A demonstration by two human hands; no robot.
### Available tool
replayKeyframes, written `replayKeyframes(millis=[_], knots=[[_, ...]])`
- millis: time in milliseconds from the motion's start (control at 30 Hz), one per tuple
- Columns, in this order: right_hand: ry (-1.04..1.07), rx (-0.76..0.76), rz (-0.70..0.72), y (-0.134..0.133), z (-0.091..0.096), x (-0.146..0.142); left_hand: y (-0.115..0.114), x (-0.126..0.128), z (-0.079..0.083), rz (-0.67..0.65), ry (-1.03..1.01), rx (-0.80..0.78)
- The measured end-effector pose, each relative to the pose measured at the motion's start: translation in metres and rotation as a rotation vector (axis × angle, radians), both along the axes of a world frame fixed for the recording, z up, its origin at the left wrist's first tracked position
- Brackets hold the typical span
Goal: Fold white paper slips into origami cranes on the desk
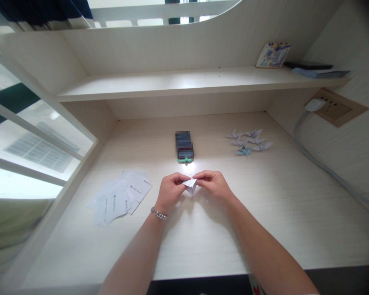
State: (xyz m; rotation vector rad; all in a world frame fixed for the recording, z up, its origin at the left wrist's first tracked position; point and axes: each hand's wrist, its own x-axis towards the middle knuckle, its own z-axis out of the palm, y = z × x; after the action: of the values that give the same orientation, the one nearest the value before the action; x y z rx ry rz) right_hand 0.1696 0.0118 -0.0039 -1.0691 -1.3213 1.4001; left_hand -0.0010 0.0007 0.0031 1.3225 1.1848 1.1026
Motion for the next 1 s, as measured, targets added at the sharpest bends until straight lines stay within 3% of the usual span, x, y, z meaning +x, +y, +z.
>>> replayKeyframes(millis=[667,1000], knots=[[-0.006,-0.025,0.016,-0.0017,-0.0010,-0.0073,0.0007,0.0050,0.0012,-0.054,-0.091,-0.095],[-0.202,0.088,-0.053,-0.0054,0.0026,-0.0083,-0.0009,0.0058,0.0020,-0.031,-0.006,-0.025]])
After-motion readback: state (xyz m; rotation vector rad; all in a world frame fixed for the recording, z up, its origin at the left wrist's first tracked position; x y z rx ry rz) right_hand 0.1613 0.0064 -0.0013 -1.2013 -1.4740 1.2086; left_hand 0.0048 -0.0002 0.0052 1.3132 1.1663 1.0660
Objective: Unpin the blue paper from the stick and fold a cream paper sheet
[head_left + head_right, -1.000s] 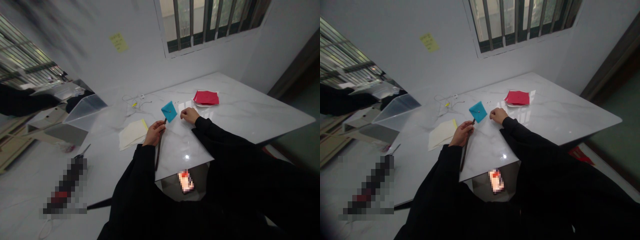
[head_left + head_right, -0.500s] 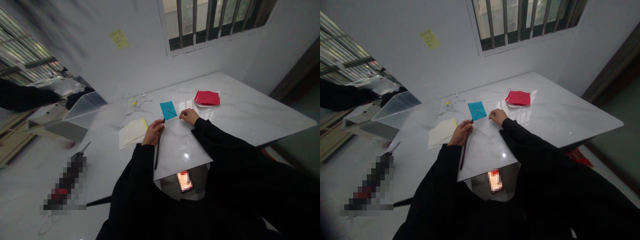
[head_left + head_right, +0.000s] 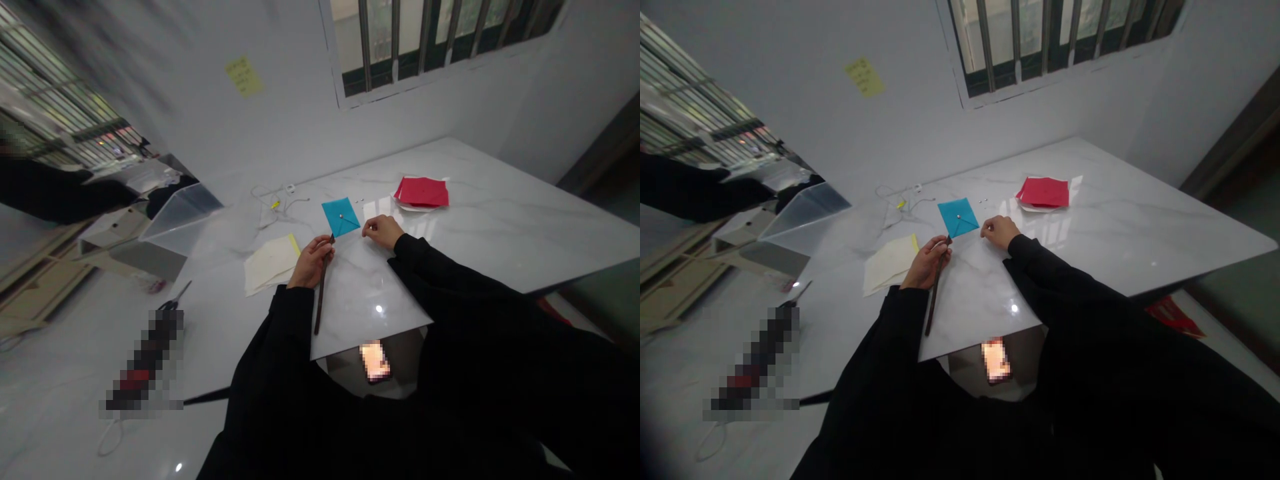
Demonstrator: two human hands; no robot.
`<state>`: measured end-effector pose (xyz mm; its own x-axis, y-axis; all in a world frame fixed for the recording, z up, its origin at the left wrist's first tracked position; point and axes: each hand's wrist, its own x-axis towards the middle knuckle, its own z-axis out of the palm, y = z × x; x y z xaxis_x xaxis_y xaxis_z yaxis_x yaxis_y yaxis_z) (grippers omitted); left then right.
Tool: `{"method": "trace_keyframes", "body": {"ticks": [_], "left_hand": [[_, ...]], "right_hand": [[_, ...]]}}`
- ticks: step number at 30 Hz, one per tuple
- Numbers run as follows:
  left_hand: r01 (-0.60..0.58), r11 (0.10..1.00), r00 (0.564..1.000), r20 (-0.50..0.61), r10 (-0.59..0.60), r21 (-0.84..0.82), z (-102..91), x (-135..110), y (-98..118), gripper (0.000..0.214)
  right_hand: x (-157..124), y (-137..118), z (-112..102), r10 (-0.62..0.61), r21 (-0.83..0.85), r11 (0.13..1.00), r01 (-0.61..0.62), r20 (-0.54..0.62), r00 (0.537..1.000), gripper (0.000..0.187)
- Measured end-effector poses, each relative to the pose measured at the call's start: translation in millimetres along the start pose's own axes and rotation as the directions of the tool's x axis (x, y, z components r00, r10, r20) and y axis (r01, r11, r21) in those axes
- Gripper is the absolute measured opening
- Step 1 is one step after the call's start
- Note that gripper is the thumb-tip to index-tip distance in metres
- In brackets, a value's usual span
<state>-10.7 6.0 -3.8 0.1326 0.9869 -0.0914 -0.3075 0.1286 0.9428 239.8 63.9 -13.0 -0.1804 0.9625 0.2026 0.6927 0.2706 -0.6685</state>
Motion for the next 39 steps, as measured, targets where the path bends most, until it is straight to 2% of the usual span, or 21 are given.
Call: {"method": "trace_keyframes", "body": {"ticks": [16,39], "left_hand": [[-0.029,0.998,1.000,-0.005,0.030,0.048,6.0,-4.5,-0.4,0.041],[-0.034,0.998,0.999,-0.002,0.034,0.049,3.7,-1.2,-2.3,0.041]], "right_hand": [[0.8,-1.4,-4.0,0.002,0.009,1.000,-0.002,0.011,1.000,0.022],[4.0,2.9,-5.2,0.004,0.061,0.998,-0.005,0.017,1.000,0.024]]}}
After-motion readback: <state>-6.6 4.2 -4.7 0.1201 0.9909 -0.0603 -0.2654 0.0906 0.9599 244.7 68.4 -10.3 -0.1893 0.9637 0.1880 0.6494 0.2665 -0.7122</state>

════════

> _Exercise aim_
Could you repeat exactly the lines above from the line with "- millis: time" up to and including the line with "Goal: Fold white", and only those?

> _Written answer_
- millis: time in milliseconds from the motion's start (control at 30 Hz), one per tuple
- Columns, in this order: right_hand: ry (-1.04..1.07), rx (-0.76..0.76), rz (-0.70..0.72), y (-0.134..0.133), z (-0.091..0.096), x (-0.146..0.142); left_hand: y (-0.115..0.114), x (-0.126..0.128), z (-0.079..0.083), rz (-0.67..0.65), ry (-1.03..1.01), rx (-0.80..0.78)
- The measured end-effector pose, each relative to the pose measured at the motion's start: translation in metres and rotation as a rotation vector (axis × angle, radians), both along the axes of a world frame fixed for the recording, z up, its origin at the left wrist's first tracked position
- Brackets hold the typical span
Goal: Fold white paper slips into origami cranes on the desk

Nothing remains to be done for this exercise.